Hello All! I'm on 1.28. Does Spegel - the embedd...
# rke2
n
Hello All! I'm on 1.28. Does Spegel - the embedded registry, integrated with k3d perform gPRC image sharing between nodes in RKE2? I have a strong feeling that it does not, but only functions as a pull-through cache. Any advise?
c
I’m not sure what you mean “grpc image sharing”
it acts similar to a pull-through cache, except the backing store is the containerd image store on other nodes
it does not proactively push content between nodes.
you can read the docs in the spegel project repo for more info
n
Thank you for your reply. I guess what I am saying is that I do not see it working. I have an image on one node and am expecting a pod deployed explicitly to another node to start up, having the image discovered and pulled through via Spegel / peer-2-peer. Have you had any trouble with this feature?
c
No, generally it just works, if you enable it as covered in the docs.
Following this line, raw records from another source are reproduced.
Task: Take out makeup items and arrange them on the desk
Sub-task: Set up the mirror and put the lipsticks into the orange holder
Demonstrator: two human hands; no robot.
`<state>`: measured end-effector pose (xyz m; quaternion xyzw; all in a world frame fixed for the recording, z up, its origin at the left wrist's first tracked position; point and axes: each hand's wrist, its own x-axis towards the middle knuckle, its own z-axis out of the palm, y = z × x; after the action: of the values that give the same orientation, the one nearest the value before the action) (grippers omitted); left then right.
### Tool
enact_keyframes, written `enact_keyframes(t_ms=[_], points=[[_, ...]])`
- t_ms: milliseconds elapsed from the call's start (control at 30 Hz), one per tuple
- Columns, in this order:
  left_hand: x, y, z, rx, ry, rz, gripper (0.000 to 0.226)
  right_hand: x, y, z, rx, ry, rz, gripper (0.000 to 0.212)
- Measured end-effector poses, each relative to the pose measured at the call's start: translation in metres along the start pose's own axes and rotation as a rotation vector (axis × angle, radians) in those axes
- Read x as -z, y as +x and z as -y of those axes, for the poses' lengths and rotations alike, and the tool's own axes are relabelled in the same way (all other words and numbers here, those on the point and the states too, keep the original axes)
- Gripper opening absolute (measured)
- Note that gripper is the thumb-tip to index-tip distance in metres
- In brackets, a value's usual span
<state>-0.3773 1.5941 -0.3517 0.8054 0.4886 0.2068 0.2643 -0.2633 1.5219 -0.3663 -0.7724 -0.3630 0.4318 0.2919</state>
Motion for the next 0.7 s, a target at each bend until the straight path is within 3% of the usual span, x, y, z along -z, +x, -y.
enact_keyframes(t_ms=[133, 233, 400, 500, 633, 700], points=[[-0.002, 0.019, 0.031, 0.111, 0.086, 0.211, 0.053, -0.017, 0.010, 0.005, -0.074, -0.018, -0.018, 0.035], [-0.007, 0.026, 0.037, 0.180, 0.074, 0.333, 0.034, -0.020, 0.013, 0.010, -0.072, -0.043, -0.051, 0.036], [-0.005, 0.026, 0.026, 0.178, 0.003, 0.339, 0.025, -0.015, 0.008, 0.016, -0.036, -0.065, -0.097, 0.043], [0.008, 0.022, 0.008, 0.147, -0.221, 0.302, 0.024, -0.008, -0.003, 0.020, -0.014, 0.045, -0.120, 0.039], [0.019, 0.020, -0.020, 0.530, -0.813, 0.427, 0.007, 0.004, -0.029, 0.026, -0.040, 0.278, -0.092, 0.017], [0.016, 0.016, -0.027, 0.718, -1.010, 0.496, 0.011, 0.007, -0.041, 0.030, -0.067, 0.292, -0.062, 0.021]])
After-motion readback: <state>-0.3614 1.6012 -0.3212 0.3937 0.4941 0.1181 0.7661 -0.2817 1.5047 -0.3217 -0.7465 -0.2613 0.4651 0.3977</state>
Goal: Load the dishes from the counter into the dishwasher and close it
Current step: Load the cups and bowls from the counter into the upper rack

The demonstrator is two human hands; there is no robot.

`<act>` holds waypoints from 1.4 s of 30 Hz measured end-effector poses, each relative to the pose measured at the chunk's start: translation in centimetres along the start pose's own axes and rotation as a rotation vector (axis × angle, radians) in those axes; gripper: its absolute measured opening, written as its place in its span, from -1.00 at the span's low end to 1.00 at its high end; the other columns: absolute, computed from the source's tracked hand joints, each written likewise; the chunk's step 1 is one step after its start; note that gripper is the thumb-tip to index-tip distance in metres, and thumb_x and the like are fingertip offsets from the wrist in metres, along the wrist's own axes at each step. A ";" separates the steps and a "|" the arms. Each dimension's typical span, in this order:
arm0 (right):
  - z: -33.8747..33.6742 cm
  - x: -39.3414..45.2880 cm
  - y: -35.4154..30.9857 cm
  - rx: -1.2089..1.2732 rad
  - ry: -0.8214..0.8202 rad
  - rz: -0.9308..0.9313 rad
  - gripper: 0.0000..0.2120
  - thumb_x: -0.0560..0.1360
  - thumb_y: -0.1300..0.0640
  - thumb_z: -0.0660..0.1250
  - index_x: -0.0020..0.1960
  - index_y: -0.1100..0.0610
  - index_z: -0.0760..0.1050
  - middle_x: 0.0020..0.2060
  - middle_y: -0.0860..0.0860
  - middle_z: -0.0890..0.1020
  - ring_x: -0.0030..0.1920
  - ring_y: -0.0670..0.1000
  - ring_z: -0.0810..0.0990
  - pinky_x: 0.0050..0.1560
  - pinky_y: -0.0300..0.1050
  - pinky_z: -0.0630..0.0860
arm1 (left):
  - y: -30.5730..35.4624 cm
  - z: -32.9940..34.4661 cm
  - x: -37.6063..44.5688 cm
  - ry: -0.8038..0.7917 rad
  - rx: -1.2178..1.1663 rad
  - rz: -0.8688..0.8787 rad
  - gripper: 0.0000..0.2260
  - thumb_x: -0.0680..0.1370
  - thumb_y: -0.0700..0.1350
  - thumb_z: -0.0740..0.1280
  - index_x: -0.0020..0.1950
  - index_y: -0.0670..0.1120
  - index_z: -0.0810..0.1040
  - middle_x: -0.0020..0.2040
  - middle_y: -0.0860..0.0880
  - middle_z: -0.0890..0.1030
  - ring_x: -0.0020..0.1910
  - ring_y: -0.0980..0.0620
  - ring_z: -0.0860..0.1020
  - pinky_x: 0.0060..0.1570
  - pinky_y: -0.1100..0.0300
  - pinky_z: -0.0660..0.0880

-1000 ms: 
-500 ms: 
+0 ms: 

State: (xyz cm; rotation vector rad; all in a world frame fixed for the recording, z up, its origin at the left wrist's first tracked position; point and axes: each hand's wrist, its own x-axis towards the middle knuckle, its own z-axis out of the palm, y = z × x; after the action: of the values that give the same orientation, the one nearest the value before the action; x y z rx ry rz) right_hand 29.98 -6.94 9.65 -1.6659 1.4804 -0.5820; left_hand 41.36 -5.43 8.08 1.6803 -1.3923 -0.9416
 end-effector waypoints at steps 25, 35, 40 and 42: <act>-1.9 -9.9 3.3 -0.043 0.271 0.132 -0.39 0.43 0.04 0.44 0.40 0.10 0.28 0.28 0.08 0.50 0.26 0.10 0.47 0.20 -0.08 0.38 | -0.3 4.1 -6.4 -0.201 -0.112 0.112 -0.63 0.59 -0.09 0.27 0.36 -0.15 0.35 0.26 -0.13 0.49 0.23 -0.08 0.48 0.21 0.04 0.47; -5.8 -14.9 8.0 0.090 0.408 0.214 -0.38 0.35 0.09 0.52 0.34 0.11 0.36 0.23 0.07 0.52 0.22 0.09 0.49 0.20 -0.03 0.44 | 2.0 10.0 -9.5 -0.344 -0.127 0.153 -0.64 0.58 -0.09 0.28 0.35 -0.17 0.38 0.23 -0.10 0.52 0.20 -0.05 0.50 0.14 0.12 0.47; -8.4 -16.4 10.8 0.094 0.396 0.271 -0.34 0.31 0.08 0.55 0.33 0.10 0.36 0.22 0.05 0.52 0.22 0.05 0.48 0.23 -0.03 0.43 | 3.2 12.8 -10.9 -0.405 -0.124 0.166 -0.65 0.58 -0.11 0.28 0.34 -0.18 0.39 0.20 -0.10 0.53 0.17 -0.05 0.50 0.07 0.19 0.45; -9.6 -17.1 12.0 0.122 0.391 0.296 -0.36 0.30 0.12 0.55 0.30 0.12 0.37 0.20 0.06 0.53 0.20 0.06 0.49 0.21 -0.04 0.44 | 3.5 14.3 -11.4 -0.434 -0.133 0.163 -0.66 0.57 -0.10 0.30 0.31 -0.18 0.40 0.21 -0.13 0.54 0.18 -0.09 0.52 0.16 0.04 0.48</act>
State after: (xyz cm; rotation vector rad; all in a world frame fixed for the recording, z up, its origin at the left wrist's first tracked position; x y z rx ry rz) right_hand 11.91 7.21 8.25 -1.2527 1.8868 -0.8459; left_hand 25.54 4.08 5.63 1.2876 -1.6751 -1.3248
What makes you think it's not using spegel? How have you configured your nodes?
n
I think the problem is that we also have Harbor listed as a mirror. Although Spegel is listed first, It just seems as though the listing order does not set precedence. I also ran across this post: https://github.com/spegel-org/spegel/issues/277
c
Although Spegel is listed first, It just seems as though the listing order does not set precedence.
That is not the case. Mirrors are tried in the order listed, and spegel is always tried first. I’ll ask again - what makes you think that it’s not working?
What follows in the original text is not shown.